Para siempre es demasiado

Supongo que vivo buscando eso, esa amistad perfecta e idílica que escribimos en la tapa de mi cuaderno azul de lengua. Cuando jurábamos que seríamos amigas para siempre y yo sabía que podía dejarme caer con los ojos cerrados porque tú siempre estarías ahí para cogerme.
Ahora ya nunca cierro los ojos. Te llevaste parte de mi confianza y desde entonces me cuesta dejarme caer. De algún modo, me enseñaste que “para siempre” es una medida de tiempo inexistente y que lo más a lo que puedo optar es a ese ahora mezclado con un ayer que parece menos puro porque ya no te contiene. Todo es más mentira desde que nos perdimos, desde que te marchaste. Me cuesta hablar, sin ti me siento juzgada. Es difícil ser una misma cuando todo el mundo espera que seas otra persona. Cuando la única persona que sabía quién eras se marchó sin decirte dónde iba. Se fue de ti, de mí. Me dejó a solas con ese cuerpo tuyo que ya no te contenía. Y yo buscaba a mi mejor amiga bajo tu piel, pero ella ya no estaba. Cambiaste tanto, tan rápido… que ni siquiera yo sobreviví. Cambié contigo, me robaste algo. Esa parte de mí que era nuestra. Esa que  ya no era yo, que éramos tú y yo para siempre. Lo que juramos, lo que prometimos. Lo que ponía en la tapa del cuaderno azul y que quizás hayas olvidado. Ese momento perfecto en el que todo parecía fácil, en el que el futuro era solo una parte lejana del camino por el que seguíamos caminando juntas. Pero te fuiste. Desde entonces siempre estoy sola de alguna manera. Veo huecos libres y, aunque intento adaptarme, sé que no encajo.
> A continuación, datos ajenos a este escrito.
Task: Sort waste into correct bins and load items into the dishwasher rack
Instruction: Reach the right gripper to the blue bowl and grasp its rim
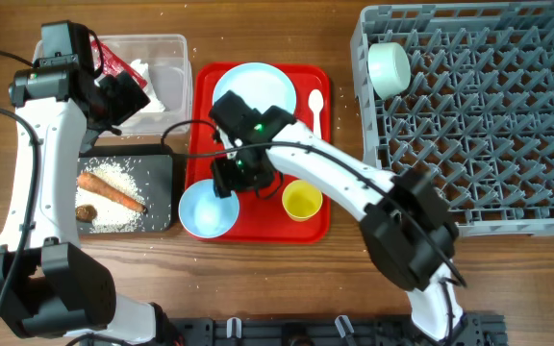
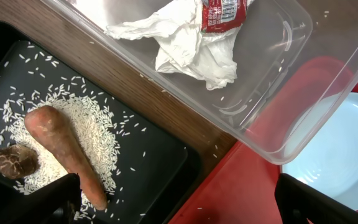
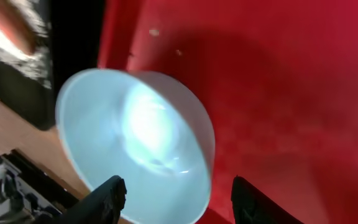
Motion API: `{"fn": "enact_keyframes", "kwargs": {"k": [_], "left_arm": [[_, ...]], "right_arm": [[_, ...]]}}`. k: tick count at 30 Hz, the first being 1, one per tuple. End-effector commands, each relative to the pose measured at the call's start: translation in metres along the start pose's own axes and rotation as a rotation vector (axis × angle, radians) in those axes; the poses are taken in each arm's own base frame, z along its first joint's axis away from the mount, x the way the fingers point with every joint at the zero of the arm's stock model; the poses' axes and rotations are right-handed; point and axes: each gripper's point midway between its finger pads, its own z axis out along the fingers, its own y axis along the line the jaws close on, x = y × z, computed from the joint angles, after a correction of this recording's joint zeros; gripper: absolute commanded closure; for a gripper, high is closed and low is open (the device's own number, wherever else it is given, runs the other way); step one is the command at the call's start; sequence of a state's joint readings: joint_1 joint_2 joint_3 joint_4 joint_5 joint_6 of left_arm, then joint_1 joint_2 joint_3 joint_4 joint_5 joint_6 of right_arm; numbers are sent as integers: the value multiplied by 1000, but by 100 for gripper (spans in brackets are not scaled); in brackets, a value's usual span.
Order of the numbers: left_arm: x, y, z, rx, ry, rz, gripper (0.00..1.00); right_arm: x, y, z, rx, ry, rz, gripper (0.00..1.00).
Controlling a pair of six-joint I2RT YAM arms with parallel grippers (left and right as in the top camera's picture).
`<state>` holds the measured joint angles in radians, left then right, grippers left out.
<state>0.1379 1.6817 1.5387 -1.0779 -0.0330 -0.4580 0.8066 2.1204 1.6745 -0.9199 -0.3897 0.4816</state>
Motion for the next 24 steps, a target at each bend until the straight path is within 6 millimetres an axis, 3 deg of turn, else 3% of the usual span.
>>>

La vida a los trece años era  una oportunidad. Ahora se trata de supervivencia. De adaptación, de disimulo. De seguir pareciendo normal aunque no lo sea. De sonreír cuando dicen “patata” y procurar esconder las lágrimas. Y sobre todo no confesar que aún creo en los “para siempre”. Así de ingenua, así de boba… así de yo.